Hepimiz
birer plastik bağımlısıyız. Şaşırdınız mı? Su içerken ya da balık yerken aynı
zamanda vücudumuza plastikleri de aldığımızı biliyor musunuz? Size inandırıcı
gelmeyebilir ancak bu doğru..
İçtiğimiz sudan soframızdaki tuza kadar hemen
hemen her şeyin içinde çoğu zaman gözle bile görülmesi imkansız mikroplastikler
var. Okyanuslarda, temiz su kaynaklarında, toprakta ve havada, her yeri ele
geçirmiş durumdalar… Peki, bu mikroplastikler nedir, nasıl yiyeceklerimizin
içine girebiliyor ve bu soruna karşı ne yapabiliriz. Gelin insanlığın giderek
artan en önemli sorunlarından mikroplastiklere daha detaylı bakalım.

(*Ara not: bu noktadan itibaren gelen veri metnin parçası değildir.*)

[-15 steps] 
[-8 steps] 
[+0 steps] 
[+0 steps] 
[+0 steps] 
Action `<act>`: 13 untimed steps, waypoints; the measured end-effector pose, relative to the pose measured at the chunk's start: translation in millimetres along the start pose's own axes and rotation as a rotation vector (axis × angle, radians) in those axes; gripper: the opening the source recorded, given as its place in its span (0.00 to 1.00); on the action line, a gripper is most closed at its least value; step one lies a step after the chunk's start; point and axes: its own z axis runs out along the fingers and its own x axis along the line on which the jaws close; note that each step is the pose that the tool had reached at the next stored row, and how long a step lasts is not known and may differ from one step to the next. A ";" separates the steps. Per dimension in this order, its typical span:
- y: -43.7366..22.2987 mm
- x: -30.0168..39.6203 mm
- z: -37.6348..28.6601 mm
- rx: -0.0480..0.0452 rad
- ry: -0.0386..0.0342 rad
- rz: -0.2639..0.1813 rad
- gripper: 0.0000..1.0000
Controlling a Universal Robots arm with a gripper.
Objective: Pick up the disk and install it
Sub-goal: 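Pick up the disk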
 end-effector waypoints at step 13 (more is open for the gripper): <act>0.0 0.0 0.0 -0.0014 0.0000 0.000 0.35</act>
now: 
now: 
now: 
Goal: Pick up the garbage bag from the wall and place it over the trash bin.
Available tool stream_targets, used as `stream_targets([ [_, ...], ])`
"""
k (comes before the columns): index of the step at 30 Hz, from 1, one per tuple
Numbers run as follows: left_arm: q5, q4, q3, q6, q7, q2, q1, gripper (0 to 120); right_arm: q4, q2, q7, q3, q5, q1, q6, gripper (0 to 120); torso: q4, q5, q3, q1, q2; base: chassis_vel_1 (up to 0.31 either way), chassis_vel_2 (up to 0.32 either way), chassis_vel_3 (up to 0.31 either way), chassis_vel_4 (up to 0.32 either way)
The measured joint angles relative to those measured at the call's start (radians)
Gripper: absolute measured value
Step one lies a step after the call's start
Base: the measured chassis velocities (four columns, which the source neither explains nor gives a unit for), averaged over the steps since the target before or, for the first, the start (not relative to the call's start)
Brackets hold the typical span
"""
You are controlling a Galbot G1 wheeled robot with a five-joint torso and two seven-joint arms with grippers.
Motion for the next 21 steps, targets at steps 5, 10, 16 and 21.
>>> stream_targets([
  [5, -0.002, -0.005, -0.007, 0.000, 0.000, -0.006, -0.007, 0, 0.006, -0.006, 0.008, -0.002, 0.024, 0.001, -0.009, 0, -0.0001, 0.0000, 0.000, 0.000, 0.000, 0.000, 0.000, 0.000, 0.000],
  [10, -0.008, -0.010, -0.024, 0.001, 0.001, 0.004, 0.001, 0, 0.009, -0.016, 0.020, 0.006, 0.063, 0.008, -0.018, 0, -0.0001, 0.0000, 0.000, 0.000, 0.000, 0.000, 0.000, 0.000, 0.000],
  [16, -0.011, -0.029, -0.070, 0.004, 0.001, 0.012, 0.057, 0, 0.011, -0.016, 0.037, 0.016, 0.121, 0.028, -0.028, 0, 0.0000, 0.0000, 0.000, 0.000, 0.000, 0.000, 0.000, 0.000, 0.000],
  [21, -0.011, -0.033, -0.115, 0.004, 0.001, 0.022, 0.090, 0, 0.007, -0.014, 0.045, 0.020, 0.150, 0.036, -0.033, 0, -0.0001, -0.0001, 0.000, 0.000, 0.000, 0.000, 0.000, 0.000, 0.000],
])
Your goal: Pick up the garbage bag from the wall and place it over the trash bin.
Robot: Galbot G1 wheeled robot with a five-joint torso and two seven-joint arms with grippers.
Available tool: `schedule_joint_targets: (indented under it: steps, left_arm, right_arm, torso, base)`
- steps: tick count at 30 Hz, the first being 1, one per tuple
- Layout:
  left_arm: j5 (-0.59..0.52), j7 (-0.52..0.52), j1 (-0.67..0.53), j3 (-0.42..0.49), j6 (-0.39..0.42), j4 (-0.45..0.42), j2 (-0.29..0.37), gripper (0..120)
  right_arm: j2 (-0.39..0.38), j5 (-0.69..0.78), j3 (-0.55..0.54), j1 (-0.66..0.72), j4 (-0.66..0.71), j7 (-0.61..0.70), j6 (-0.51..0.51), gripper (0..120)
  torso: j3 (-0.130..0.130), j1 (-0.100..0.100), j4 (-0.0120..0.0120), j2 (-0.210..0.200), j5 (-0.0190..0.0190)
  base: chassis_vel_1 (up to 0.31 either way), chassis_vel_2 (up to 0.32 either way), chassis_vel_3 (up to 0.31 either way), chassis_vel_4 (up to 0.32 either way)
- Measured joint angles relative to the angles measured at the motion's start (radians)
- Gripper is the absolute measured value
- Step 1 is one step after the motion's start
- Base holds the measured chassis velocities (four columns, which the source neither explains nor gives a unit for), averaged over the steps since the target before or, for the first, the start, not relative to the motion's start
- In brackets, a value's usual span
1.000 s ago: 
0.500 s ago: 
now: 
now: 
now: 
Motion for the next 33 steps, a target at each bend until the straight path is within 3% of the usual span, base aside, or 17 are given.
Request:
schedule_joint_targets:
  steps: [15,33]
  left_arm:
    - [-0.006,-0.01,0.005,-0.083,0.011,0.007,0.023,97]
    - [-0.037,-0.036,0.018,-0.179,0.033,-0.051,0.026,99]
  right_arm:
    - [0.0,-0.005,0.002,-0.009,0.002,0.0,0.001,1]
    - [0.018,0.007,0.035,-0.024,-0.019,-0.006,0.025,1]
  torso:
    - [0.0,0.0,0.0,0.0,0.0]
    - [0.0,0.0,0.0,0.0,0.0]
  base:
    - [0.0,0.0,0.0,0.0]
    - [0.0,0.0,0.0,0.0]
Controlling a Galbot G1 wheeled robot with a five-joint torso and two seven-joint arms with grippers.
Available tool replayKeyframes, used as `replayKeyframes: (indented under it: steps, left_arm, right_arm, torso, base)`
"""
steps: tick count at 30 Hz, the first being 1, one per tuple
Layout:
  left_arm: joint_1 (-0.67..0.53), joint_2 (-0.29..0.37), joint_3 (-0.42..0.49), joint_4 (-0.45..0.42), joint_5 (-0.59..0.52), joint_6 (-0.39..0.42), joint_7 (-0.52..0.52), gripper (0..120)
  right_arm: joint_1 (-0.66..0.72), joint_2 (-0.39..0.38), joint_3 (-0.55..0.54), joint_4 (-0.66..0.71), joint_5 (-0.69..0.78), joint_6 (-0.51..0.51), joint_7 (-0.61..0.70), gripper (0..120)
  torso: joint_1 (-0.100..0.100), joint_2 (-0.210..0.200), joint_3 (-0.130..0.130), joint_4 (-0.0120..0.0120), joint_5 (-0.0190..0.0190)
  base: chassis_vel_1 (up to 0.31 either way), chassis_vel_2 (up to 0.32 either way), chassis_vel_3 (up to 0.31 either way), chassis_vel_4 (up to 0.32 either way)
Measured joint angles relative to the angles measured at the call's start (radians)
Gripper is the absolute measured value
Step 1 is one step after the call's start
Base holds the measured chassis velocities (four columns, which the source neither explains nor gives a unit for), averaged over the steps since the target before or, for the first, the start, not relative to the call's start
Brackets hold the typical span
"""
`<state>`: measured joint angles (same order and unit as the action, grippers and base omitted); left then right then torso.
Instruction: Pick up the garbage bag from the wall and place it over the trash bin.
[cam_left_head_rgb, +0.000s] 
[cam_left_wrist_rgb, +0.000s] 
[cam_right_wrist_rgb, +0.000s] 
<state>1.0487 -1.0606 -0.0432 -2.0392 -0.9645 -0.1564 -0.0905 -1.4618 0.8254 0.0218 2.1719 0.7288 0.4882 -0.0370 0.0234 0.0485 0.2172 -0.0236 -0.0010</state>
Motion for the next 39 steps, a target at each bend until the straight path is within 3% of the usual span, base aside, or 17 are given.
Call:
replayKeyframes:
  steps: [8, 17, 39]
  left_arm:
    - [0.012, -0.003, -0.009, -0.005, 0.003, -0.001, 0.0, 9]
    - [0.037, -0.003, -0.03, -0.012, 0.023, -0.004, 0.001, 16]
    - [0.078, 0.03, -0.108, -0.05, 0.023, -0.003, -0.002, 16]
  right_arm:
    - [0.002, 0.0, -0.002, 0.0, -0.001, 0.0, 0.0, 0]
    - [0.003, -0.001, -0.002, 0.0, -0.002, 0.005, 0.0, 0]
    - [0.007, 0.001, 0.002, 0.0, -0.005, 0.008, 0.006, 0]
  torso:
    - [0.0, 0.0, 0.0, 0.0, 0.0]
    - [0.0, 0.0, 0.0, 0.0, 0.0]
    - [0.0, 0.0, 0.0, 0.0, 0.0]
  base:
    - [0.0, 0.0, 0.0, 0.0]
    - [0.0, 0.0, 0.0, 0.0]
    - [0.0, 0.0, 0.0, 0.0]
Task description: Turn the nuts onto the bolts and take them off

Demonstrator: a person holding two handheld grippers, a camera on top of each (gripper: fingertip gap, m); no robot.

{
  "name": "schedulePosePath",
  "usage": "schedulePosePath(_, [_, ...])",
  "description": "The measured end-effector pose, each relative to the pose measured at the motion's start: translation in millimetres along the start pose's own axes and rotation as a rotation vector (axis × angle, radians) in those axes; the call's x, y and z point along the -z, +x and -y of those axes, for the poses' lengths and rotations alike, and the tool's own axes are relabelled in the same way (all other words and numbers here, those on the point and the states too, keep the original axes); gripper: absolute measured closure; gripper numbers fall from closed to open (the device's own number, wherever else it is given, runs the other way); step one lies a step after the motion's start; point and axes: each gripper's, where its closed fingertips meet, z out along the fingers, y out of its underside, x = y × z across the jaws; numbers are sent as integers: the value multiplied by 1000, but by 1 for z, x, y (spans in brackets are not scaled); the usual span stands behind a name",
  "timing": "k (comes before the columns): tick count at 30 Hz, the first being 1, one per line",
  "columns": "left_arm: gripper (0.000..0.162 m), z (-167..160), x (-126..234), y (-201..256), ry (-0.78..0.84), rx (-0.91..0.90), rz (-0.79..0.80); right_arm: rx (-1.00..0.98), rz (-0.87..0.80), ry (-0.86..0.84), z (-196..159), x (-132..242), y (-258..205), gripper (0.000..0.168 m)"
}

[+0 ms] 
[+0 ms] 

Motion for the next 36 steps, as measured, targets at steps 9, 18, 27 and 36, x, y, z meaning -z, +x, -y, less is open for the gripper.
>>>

(Konuyu youtube kanalımdan izleyebilirsiniz.)
(Konuyu youtube kanalımdan izleyebilirsiniz.)
İnsanlığın
plastik kullanımının tarihi çok eski değil. İlk plastik 1907’de icat edildi
ancak plastiklerin yaygın kullanılmaya başlaması 1950’lerde oldu. Kısa sürede
hayatımızın her alanında yer bulan plastikler, kullandığımız bilgisayardan
telefonlara, su içtiğimiz şişeden kullandığımız araçlara kadar çok geniş bir
alana yayıldılar. Ancak bu plastik kullanımının büyük çoğunluğu, ambalajlarda
ve tek kullanımlık ürünlerde karşımıza çıkıyor.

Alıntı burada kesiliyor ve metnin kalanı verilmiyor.